More and more councils have started to install solar panels in homes for these reasons. Many of them are looking to improve the standard of our council housing and make sure residents live in well-insulated, efficiently heated, healthy homes.

As part of their pledge to do just that, Brighton and Hove City Council said that around 800 council-rented houses and bungalows will benefit from new solar panels they plan to build over the next three years.
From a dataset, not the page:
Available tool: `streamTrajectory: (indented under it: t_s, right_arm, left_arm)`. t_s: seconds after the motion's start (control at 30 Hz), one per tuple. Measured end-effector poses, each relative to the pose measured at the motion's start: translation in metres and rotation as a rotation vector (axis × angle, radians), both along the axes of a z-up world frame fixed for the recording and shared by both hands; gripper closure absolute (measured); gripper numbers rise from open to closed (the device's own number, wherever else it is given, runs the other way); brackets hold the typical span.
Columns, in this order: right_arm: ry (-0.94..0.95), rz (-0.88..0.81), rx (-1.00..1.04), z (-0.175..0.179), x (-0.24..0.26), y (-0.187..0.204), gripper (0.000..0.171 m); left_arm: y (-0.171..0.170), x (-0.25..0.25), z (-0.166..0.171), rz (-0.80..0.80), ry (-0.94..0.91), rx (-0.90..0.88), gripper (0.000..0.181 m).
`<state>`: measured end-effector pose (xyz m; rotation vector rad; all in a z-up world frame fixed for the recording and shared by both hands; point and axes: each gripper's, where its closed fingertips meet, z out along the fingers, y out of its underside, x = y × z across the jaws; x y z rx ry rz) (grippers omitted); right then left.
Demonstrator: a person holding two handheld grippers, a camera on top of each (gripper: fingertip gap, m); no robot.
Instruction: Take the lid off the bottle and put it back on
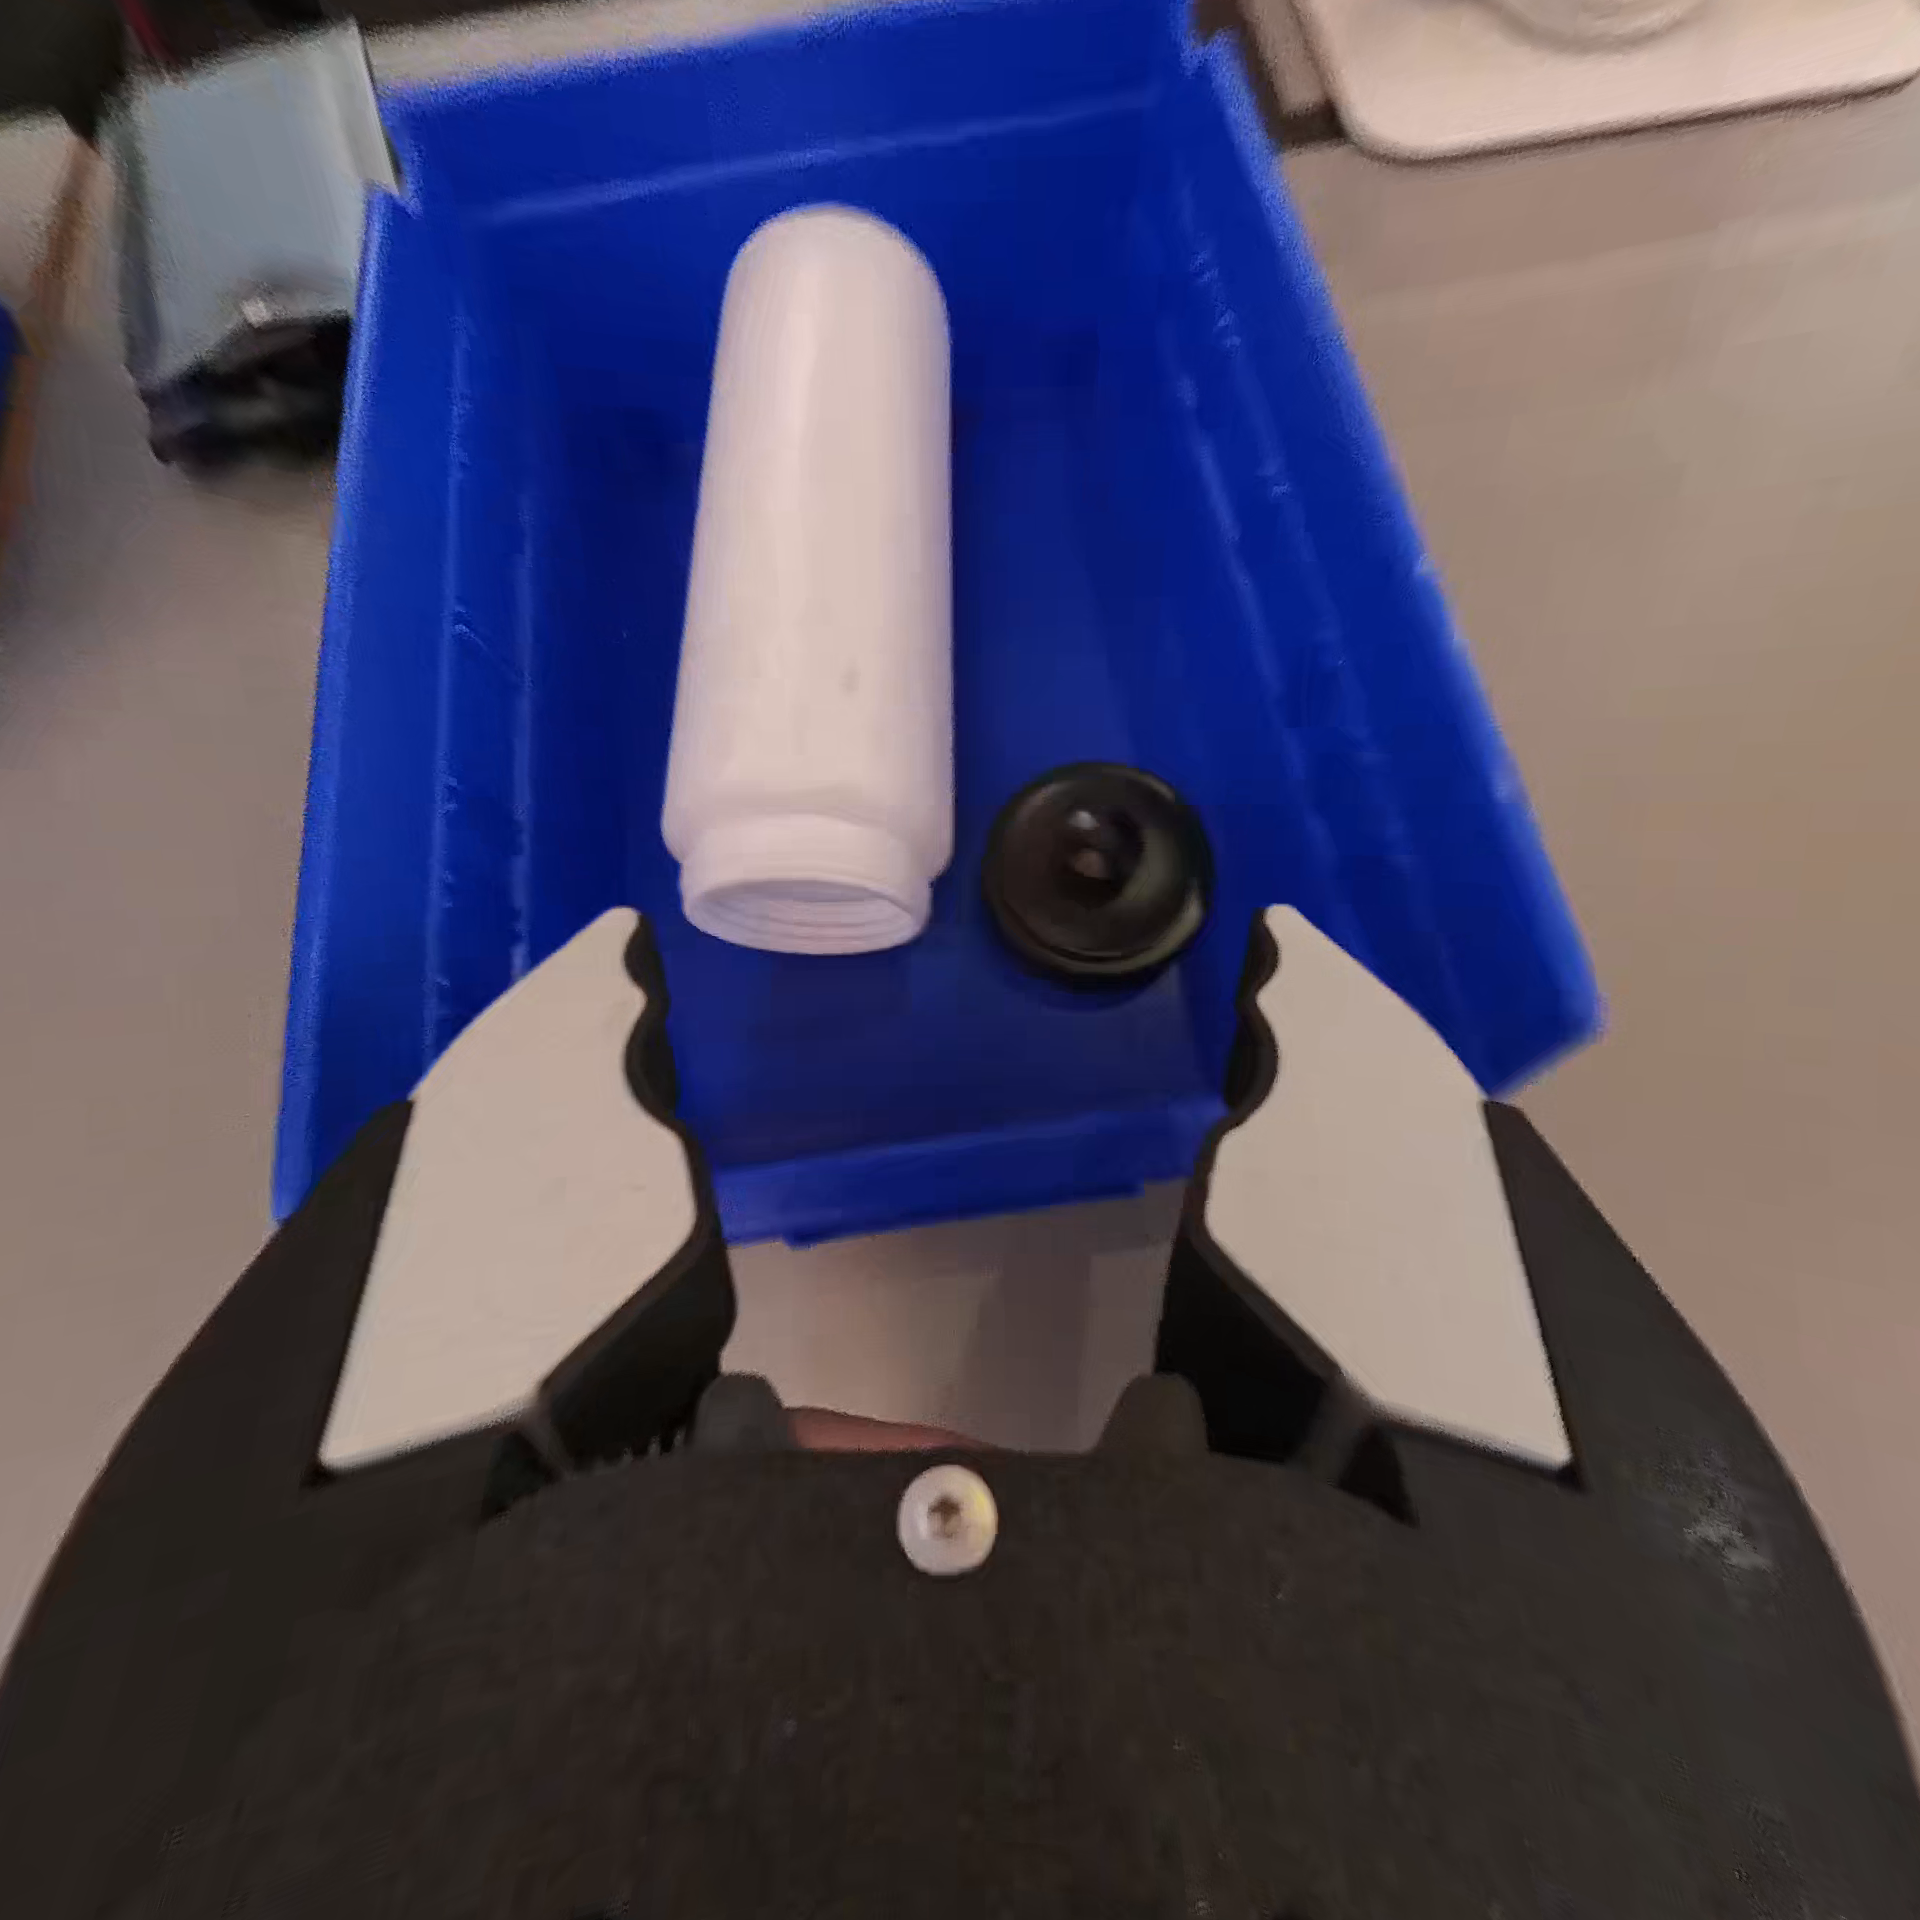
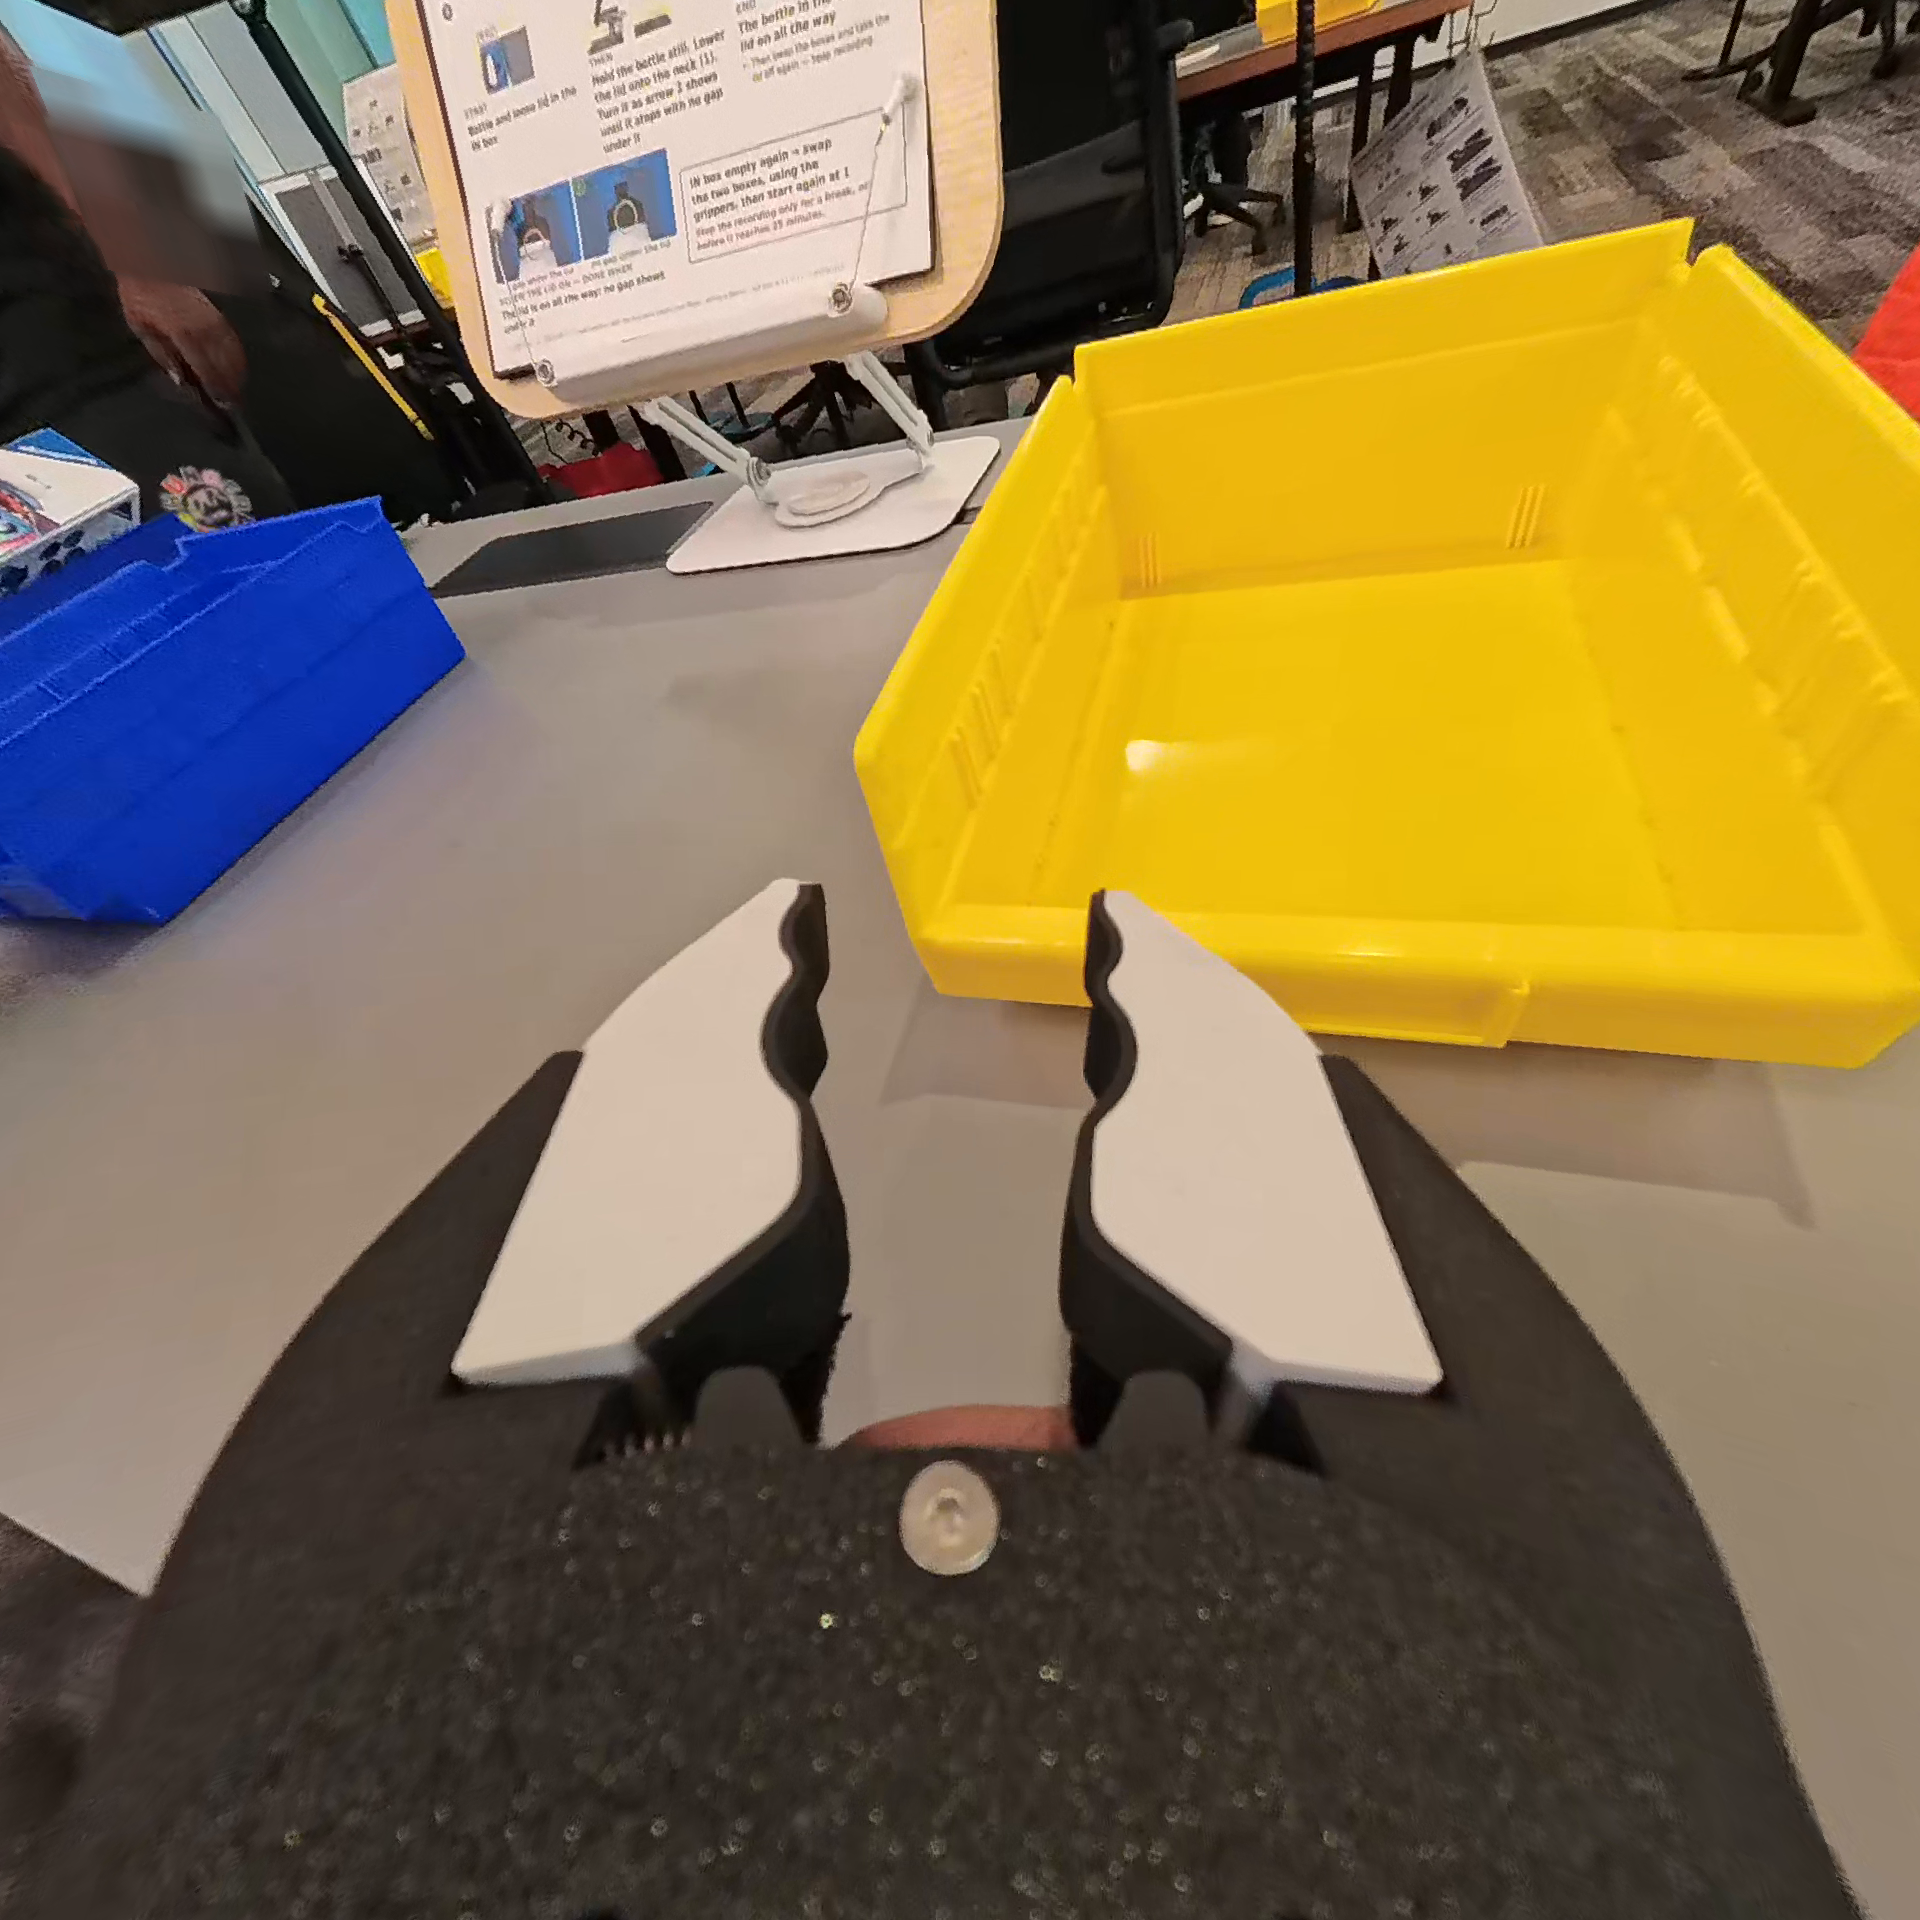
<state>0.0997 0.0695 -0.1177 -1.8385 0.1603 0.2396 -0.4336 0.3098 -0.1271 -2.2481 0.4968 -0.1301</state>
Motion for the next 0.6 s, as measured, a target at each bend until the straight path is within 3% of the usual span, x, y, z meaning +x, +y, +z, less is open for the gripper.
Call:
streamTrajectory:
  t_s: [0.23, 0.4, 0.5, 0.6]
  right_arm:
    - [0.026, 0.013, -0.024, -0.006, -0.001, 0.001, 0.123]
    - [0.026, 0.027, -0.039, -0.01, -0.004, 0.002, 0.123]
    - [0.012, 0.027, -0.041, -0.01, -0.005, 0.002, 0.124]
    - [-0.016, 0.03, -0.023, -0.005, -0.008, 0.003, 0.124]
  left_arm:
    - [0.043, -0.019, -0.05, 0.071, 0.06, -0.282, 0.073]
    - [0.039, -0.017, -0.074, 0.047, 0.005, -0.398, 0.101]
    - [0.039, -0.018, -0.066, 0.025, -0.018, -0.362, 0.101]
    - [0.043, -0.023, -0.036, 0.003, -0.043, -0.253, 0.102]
They said in November last year that this means tenants could now save up to £250 on their electricity bill and the equivalent of 0.5 tonnes carbon dioxide per year.

Their plan of action will see solar panels installed on the roofs of homes selected for the project and wired directly into the fuse box, giving them free electricity whenever the panels are generating power.

If a household is using more electricity than is generated, power will still come from the national grid and be paid for normally.

Any surplus electricity generated by the panels will be exported to the national grid, helping the drive to lower carbon emissions. The council also said solar panels are being included in the design of new council housing projects.

Outside of housing, solar panels are increasingly being installed to power more public sector buildings.

A swimming pool in Three Rivers will be heated and illuminated using solar energy thanks to a major grant from the government’s Swimming Pool Support Fund.